Der Spaß ist endgültig voll
Rolf Miller in der Silberwarenfabrik Heubach
"Der Spaß ist voll." "Das Auge sieht mit." Solche und weitere Lebensweisheiten erhielt man in Heubach in der Silberwarenfabrik. Rolf Miller machte am Sonntag Halt und strapazierte mit seinem Programmmmm "Der Spaß ist voll" nicht nur die Lachmuskeln seines Publikums.

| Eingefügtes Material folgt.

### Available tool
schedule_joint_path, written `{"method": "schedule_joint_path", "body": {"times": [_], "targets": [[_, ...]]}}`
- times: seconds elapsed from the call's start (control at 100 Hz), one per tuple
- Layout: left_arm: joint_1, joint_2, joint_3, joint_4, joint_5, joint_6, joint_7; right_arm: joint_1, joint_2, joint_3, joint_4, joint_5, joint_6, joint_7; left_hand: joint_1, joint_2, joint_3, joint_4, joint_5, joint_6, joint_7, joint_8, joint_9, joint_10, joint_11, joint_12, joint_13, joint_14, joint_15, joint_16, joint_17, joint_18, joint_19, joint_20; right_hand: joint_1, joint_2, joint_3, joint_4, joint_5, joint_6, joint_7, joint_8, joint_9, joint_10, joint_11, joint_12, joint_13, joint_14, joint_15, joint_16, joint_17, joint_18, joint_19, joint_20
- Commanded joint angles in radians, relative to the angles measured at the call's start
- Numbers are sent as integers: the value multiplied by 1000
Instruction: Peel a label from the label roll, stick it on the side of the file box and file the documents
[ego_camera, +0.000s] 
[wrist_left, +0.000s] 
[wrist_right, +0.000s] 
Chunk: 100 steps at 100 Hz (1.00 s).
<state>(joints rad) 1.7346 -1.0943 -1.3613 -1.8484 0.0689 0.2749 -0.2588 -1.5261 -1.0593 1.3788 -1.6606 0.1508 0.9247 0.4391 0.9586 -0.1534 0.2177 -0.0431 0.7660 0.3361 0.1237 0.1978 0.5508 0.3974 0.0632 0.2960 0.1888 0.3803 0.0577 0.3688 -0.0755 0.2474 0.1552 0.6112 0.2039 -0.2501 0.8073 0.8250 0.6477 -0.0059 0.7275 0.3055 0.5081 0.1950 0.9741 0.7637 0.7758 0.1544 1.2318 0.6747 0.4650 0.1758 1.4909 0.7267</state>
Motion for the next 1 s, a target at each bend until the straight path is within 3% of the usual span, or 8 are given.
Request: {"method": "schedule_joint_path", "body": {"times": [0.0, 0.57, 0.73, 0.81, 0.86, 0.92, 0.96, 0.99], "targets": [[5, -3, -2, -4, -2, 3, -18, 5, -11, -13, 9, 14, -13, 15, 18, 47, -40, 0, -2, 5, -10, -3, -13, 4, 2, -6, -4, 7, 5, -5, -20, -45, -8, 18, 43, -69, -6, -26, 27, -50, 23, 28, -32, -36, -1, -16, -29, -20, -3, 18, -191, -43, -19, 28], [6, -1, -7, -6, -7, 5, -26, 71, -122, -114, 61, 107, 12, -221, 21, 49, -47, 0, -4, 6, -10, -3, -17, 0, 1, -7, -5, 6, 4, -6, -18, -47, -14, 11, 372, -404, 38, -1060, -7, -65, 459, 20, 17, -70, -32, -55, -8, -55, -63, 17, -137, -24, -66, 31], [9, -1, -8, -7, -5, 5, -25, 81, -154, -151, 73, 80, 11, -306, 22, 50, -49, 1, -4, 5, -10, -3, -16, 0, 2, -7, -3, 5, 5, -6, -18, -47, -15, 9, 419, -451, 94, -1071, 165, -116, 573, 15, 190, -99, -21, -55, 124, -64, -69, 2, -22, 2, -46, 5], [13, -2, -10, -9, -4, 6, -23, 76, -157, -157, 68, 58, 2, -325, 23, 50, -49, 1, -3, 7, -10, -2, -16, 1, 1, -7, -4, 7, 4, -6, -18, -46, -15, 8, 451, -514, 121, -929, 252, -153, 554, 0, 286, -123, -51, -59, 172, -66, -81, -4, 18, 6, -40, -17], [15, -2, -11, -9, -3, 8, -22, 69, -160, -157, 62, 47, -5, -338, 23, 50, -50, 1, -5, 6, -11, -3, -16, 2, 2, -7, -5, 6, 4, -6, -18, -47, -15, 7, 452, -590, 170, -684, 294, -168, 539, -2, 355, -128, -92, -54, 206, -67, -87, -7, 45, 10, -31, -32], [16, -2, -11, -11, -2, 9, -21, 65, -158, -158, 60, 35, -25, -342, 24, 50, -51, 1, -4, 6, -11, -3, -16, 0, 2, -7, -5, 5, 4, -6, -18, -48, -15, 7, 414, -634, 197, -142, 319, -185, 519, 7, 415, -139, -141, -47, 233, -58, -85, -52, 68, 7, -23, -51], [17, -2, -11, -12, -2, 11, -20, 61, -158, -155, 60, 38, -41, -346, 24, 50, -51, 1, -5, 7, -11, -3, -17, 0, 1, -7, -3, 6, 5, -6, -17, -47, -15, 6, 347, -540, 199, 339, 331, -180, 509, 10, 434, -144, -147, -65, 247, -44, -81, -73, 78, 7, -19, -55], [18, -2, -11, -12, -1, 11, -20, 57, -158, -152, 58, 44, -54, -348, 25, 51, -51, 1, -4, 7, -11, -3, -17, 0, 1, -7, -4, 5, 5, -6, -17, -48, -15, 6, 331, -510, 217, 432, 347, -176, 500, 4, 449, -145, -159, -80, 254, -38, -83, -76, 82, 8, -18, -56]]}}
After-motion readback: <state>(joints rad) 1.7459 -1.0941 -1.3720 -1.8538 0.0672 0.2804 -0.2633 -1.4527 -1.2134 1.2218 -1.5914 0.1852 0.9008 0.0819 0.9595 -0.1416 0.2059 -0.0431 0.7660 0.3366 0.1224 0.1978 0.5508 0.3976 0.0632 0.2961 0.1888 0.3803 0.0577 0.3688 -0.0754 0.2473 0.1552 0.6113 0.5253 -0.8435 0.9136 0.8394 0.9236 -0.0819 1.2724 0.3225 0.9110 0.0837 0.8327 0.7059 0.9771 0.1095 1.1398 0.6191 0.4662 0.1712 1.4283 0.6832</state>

Miller ist Miller. Und Miller ist gut.
(Foto: Tom)
"Der Spaß ist voll". Endgültig. Und so setzte Nachwuchskabarettist Rolf Miller zum ultimativen Rundumschlag an. Mit seiner provinziellen und derben Machoart bekam jeder sein Fett weg, vor keinem und nichts machte er halt. Seien es nun Frauen, dessen Liblingsbeschäftigung daraus besteht, sich um andere Frauen, Ausländer ("Der Ausländer ist halt schon ein Volk für sich") und Natur zu kümmern. Oder Verweigerungshelfern, Girlies, Menschen mit Führerscheinentzug oder Birkenstockträgern, "so jung und schon ein Schicksal". So erklärte er eiskalt, dass die einzigen Menschen, die wissen wann ihre Zeit kommt, wohl in Amerika leben würden. In der Todeszelle. Oder was wäre, wenn Frauen anders wären als sie sind. "Aber wenn die Katze ein Pferd wäre, könnte man die Bäume hinauf reiten." Mitleid hatte er mit seinem Freund Markus, einem Arbeitslosen, dem er den freundschaftlichen Rat gab: "Wenn alle Stricke reißen, kann man sich immer noch aufhängen". Weise Worte für den täglichen Gebrauch. Oder er berichtete von "defizitären Sprach-Ding", dass junge Menschen mehr lesen müssten, vor allem Geschichte, "das geht ja oft bis in die Vergangenheit zurück". Lieblingsthema allerdings waren die Frauen. "Wer den Himmel auf Erden sucht, hat im Erdkundeunterrichtet nicht aufgepaßt". Von der Doppel- und Mehrfachbelastung der Frau zu Hause und daheim und der Erkenntnis, dass "der Mensch einfach geschaffen ist für die Frau". Oder seine Begegnung mit einem Studierenden, den er fragte, was er denn sei, wenn er fertig sei und dieser meine:"35". Man erlebte zwei Stunden bösen Chauvinismus, mieses Macho-Gehabe und das Talent Rolf Millers alltägliche Redensarten völlig durcheinander zu bringen und zu vermischen. Und so spielte sich das meiste, während den Denkpausen des Akteurs in den Köpfen des Publikums ab und wurde von Miller eigentlich gar nicht ausgesprochen.
Ganz Gandenlos
Mit einem perfekten Timing schaffte er es genau zur richtigen Zeit das falsche Wort zu sagen. Ganz schön böses, aber gnadenlos gutes Kabarett bekam man zu sehen. auch wenn man zu Beginn an Michael Mittermaier, dann an Heinz Becker und zum Schluß an Piet Glocke denken muss. Doch am Ende wusste man: Miller ist Miller. Und Miller ist gut. Seine Halbsätze sind überzeugend und fordern das Publikum zum unwillkürlichen mitdenken auf. Er zeigt den tiefen Abgrund hinter der gutbürgerlichen Fassade, den Wahnsinn und die Absonderlichkeit des Alltäglich gnadenlos auf. Wer die Möglichkeit hat, Rolf Miller live zu sehen, sollte dies undbedingt tun. "Man muss doch über den Humor lachen können".